• _AIM OF THE TASK_: Please restate the data exactly, from the first line to the last.

---

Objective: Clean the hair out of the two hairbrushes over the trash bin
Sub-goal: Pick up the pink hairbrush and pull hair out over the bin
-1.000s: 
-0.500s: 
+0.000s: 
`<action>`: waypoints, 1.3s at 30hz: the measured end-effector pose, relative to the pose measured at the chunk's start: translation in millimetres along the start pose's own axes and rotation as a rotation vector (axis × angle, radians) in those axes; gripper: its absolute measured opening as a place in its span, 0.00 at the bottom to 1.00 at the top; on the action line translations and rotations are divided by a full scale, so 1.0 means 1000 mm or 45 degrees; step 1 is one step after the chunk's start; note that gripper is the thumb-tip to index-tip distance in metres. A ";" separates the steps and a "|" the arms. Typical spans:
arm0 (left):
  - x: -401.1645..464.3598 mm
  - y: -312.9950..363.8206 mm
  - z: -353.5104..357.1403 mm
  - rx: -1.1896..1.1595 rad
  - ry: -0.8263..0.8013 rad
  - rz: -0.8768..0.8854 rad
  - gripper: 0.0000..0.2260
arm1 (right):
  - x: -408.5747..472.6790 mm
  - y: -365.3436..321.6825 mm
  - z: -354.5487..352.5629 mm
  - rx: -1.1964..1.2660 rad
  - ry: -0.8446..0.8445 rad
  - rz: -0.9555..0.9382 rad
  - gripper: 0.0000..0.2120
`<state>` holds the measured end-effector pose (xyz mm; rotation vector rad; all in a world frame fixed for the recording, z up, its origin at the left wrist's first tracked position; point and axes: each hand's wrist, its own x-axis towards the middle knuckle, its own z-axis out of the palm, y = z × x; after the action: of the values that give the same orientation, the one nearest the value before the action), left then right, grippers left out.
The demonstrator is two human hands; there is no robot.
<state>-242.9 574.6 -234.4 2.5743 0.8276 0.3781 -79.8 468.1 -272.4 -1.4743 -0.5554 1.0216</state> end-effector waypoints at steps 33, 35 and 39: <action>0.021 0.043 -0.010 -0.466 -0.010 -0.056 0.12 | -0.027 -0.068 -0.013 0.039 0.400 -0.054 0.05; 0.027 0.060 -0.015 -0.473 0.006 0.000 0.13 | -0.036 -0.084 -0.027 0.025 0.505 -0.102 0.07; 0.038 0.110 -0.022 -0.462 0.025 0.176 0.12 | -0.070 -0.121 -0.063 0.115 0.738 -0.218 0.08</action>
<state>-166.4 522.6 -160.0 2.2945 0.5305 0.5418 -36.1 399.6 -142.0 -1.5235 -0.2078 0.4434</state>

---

• _SOLVED PROBLEM_:
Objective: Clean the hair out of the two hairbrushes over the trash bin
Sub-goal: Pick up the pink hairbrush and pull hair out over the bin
-1.000s: 
-0.500s: 
+0.000s: 
`<action>`: waypoints, 1.3s at 30hz: the measured end-effector pose, relative to the pose measured at the chunk's start: translation in millimetres along the start pose's own axes and rotation as a rotation vector (axis × angle, radians) in those axes; gripper: its absolute measured opening as a place in its span, 0.00 at the bottom to 1.00 at the top; on the action line translations and rotations are divided by a full scale, so 1.0 means 1000 mm or 45 degrees; step 1 is one step after the chunk's start; note that gripper is the thumb-tip to index-tip distance in metres. A ";" separates the steps and a "|" the arms. Typical spans:
arm0 (left):
  - x: -401.1645..464.3598 mm
  - y: -312.9950..363.8206 mm
  - z: -353.5104..357.1403 mm
  - rx: -1.1896..1.1595 rad
  - ry: -0.8263..0.8013 rad
  - rz: -0.8768..0.8854 rad
  - gripper: 0.0000..0.2260
arm1 (right):
  - x: -408.5747..472.6790 mm
  - y: -365.3436..321.6825 mm
  - z: -354.5487..352.5629 mm
  - rx: -1.1964..1.2660 rad
  - ry: -0.8446..0.8445 rad
  - rz: -0.9555..0.9382 rad
  - gripper: 0.0000..0.2120
`<state>` holds the measured end-effector pose (xyz mm; rotation vector rad; all in a world frame fixed for the recording, z up, its origin at the left wrist's first tracked position; point and axes: each hand's wrist, its own x-axis towards the middle knuckle, its own z-axis out of the palm, y = z × x; after the action: of the values that give the same orientation, the one nearest the value before the action), left then right, grippers left out.
The demonstrator is two human hands; there is no robot.
<state>-242.9 574.6 -234.4 2.5743 0.8276 0.3781 -79.8 468.1 -272.4 -1.4743 -0.5554 1.0216</state> end-effector waypoints at steps 33, 35 and 39: <action>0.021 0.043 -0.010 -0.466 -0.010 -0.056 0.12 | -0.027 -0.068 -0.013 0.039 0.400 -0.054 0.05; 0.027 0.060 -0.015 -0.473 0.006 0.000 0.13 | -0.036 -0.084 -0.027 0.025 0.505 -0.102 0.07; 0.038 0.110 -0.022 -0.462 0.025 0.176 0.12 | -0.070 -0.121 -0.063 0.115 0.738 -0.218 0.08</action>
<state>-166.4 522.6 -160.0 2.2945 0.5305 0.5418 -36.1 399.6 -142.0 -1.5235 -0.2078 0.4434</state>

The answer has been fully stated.